Task brief: Restate word for word every line from the top of the data below down through the line that holds "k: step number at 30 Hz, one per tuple".

Dataset extract:
———
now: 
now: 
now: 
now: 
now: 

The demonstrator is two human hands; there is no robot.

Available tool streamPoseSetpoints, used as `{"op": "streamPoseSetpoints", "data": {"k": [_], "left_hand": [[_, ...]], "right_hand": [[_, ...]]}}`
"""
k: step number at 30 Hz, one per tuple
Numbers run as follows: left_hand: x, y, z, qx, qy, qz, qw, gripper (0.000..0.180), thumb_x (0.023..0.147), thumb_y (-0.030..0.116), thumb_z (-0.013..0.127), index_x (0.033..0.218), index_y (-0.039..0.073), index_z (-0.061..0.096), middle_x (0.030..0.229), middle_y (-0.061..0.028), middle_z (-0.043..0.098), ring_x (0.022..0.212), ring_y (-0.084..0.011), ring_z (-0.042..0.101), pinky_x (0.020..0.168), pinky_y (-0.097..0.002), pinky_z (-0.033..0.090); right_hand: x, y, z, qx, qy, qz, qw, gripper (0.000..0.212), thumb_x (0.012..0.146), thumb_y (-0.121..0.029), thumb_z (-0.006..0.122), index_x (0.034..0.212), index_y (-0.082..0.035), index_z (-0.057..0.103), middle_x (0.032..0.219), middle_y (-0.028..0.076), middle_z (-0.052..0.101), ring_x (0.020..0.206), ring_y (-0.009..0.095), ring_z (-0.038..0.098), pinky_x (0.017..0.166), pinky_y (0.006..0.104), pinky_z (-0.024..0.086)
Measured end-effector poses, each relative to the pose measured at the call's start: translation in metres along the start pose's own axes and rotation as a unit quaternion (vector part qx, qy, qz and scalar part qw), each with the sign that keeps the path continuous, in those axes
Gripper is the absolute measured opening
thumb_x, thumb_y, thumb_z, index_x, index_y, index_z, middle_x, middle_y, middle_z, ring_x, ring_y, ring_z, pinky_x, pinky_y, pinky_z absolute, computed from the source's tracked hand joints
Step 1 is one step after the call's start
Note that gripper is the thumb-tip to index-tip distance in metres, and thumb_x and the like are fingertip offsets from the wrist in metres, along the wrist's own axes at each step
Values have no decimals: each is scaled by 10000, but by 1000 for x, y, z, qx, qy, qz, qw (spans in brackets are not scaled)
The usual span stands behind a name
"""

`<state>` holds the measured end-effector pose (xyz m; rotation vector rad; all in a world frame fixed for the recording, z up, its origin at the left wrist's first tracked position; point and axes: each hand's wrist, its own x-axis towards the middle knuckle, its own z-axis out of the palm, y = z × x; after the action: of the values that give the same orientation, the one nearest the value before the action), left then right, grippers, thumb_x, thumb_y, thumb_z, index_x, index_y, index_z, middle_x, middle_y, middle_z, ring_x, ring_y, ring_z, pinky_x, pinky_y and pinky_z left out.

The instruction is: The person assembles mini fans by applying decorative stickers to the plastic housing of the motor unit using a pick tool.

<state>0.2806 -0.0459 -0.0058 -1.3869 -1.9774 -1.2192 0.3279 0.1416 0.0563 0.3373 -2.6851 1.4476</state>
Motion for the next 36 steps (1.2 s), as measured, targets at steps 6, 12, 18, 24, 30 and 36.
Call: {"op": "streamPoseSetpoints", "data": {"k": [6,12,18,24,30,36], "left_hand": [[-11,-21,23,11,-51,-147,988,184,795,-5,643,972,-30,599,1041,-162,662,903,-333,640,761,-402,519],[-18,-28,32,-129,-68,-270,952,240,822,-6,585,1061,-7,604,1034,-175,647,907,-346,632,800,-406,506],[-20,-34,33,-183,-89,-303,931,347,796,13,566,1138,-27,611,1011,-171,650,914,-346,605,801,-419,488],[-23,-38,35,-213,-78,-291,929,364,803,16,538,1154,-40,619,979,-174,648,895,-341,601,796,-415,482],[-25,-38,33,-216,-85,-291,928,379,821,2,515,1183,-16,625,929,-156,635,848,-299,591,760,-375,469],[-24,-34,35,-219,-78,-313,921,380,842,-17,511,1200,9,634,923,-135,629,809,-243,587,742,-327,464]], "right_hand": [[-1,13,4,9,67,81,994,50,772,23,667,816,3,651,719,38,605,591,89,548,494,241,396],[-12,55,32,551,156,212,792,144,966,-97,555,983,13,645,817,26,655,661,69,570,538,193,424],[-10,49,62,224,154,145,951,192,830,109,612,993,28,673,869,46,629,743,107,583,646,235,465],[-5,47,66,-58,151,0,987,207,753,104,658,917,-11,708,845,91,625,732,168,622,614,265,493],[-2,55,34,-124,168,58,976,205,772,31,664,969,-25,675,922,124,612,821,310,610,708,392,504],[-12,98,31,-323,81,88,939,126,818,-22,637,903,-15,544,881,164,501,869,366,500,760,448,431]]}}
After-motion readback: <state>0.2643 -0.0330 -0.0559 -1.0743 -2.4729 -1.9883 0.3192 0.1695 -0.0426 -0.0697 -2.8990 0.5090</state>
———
Answer space:
now: 
now: 
now: 
now: 
now: 

The demonstrator is two human hands; there is no robot.

Available tool streamPoseSetpoints, used as `{"op": "streamPoseSetpoints", "data": {"k": [_], "left_hand": [[_, ...]], "right_hand": [[_, ...]]}}`
"""
k: step number at 30 Hz, one per tuple

This exercise has nothing more to it.